(Dataset excerpts)
--- --- ---
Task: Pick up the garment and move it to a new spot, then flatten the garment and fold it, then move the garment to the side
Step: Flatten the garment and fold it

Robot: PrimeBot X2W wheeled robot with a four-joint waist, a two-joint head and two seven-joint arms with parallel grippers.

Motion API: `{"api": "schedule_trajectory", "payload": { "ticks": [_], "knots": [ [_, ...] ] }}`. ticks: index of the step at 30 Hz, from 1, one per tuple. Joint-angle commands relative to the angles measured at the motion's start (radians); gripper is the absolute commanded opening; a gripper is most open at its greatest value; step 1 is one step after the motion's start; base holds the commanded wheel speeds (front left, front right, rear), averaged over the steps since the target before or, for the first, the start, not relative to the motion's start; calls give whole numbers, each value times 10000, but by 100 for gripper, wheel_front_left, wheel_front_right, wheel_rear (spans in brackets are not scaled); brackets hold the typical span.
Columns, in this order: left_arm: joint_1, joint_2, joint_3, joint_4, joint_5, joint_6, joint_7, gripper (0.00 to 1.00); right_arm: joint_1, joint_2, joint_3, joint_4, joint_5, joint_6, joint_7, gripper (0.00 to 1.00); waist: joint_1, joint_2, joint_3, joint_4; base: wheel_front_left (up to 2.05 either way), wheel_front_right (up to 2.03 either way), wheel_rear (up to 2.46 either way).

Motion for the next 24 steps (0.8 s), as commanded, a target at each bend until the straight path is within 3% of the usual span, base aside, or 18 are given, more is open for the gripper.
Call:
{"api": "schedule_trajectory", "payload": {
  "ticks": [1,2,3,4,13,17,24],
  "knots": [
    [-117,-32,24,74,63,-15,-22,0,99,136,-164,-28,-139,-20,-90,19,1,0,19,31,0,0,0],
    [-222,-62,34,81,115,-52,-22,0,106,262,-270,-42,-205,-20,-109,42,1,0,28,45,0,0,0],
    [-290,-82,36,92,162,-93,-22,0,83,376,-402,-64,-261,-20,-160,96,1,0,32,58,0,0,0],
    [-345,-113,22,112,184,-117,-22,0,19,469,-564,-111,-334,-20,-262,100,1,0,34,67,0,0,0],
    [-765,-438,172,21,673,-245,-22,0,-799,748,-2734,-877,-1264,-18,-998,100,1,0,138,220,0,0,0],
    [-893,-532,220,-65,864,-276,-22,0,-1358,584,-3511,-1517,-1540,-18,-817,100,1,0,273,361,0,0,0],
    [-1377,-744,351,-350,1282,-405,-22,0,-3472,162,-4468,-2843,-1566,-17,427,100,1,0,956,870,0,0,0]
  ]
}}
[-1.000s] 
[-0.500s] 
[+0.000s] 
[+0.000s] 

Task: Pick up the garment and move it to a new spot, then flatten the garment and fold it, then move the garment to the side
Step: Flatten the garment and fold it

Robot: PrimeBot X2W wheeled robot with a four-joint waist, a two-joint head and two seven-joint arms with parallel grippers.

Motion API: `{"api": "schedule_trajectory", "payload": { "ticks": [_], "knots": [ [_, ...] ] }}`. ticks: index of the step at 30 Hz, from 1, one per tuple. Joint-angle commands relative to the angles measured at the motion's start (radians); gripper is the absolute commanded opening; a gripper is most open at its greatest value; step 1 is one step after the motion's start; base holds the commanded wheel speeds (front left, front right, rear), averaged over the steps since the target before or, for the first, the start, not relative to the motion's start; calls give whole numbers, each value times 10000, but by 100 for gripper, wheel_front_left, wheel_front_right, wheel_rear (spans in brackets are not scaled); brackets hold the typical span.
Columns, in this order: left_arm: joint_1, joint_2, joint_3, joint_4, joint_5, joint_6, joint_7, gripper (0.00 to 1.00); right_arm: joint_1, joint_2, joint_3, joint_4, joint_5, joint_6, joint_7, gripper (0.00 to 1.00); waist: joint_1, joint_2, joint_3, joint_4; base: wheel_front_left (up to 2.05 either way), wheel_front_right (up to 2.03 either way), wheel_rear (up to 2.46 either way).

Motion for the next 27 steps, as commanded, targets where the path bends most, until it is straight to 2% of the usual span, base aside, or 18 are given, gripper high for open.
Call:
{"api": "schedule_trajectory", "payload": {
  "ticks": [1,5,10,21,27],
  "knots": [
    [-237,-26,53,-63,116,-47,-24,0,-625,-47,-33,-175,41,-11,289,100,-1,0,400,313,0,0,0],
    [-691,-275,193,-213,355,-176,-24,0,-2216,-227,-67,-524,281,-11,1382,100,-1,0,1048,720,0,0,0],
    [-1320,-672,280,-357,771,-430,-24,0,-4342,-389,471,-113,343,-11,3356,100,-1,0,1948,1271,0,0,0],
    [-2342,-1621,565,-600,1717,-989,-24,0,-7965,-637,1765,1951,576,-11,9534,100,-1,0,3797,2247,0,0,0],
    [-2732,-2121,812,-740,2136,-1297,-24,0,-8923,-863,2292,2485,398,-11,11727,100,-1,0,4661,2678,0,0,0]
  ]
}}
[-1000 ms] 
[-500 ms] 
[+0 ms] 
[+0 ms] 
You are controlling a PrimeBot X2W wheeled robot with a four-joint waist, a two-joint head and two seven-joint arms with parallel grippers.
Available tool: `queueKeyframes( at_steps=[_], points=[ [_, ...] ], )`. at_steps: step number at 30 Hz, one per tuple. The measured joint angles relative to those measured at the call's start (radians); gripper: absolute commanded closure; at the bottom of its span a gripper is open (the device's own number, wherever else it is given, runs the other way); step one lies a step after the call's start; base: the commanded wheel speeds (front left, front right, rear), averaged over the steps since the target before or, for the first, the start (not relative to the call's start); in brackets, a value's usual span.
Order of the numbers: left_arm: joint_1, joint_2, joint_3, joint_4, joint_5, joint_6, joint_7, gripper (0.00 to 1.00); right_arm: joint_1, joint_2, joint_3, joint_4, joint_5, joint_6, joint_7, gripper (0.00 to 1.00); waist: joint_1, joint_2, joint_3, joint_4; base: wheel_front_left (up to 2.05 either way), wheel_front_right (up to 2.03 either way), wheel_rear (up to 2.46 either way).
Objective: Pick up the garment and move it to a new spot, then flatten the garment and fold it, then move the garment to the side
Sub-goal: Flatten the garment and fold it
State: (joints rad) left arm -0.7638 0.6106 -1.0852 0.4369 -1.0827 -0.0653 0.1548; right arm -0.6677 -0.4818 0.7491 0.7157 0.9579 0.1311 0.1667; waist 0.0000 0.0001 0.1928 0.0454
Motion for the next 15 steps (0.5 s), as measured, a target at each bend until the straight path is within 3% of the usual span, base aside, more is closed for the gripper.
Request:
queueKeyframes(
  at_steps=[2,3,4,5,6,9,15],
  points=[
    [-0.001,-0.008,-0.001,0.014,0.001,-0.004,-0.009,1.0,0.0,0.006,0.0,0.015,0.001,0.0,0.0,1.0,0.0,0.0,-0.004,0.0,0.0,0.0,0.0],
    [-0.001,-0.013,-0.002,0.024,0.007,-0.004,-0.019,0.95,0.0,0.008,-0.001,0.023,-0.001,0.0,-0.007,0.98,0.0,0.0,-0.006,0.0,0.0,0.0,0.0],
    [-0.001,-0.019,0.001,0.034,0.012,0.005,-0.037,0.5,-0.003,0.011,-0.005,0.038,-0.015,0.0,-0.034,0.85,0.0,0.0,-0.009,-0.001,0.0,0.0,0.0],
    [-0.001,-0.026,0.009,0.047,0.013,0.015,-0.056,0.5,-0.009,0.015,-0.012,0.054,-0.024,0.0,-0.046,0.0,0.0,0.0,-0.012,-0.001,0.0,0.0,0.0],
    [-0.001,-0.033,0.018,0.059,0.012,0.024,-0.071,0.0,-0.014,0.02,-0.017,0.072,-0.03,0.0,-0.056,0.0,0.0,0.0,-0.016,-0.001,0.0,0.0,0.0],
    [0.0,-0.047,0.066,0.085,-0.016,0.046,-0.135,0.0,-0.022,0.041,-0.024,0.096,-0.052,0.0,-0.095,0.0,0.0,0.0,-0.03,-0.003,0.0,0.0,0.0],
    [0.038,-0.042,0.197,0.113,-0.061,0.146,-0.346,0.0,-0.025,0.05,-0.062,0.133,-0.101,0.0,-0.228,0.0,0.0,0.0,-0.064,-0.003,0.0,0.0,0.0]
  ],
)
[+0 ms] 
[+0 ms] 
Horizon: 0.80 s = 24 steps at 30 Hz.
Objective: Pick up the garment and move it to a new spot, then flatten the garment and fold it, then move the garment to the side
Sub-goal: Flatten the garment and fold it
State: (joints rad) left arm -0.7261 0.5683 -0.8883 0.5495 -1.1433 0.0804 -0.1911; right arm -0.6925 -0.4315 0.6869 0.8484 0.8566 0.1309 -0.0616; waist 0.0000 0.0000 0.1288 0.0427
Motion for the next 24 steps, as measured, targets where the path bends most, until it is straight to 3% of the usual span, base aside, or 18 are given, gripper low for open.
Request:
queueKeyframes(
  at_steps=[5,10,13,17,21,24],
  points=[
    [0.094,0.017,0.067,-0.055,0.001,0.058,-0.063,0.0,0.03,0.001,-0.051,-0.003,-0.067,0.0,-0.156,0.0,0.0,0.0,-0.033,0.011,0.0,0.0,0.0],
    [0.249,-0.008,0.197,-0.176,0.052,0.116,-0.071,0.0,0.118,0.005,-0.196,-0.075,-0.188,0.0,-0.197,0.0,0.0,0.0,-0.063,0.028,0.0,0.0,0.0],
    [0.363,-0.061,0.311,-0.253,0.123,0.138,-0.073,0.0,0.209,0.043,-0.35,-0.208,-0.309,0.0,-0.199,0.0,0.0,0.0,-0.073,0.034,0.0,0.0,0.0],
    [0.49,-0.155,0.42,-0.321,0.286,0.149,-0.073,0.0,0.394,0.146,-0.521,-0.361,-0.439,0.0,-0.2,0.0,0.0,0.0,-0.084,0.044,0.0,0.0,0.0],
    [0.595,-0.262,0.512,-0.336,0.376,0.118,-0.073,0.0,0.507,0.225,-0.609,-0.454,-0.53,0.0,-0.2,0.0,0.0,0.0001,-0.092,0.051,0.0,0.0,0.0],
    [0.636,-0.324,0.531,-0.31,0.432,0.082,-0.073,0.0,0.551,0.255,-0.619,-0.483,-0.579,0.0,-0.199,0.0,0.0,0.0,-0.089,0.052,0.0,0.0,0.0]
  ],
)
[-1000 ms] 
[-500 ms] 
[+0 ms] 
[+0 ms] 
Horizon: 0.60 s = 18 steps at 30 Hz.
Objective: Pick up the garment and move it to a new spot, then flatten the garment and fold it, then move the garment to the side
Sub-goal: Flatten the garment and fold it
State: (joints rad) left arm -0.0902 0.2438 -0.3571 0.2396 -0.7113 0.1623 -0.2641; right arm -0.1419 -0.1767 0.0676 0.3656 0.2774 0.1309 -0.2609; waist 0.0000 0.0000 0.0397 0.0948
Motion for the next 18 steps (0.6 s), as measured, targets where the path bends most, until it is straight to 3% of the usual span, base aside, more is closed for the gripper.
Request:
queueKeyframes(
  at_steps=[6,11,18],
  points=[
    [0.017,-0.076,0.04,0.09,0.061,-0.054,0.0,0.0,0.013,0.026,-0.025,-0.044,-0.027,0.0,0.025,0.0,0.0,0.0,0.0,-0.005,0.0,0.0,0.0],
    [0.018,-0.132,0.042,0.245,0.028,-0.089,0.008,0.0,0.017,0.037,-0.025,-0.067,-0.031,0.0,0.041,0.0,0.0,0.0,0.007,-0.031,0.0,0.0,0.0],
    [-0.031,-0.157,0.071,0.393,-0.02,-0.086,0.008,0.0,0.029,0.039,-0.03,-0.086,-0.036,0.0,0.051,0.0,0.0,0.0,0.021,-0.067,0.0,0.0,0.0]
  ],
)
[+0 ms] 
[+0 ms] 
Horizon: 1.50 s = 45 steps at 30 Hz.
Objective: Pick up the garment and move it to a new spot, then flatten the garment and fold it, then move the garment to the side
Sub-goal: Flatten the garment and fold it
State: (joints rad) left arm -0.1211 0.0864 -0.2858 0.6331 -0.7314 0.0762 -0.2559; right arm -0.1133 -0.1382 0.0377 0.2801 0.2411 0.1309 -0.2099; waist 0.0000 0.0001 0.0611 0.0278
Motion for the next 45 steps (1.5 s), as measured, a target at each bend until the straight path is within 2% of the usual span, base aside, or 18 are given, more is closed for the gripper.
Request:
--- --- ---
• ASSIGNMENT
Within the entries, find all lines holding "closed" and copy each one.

• REPLY
Motion for the next 15 steps (0.5 s), as measured, a target at each bend until the straight path is within 3% of the usual span, base aside, more is closed for the gripper.
Motion for the next 18 steps (0.6 s), as measured, targets where the path bends most, until it is straight to 3% of the usual span, base aside, more is closed for the gripper.
Motion for the next 45 steps (1.5 s), as measured, a target at each bend until the straight path is within 2% of the usual span, base aside, or 18 are given, more is closed for the gripper.

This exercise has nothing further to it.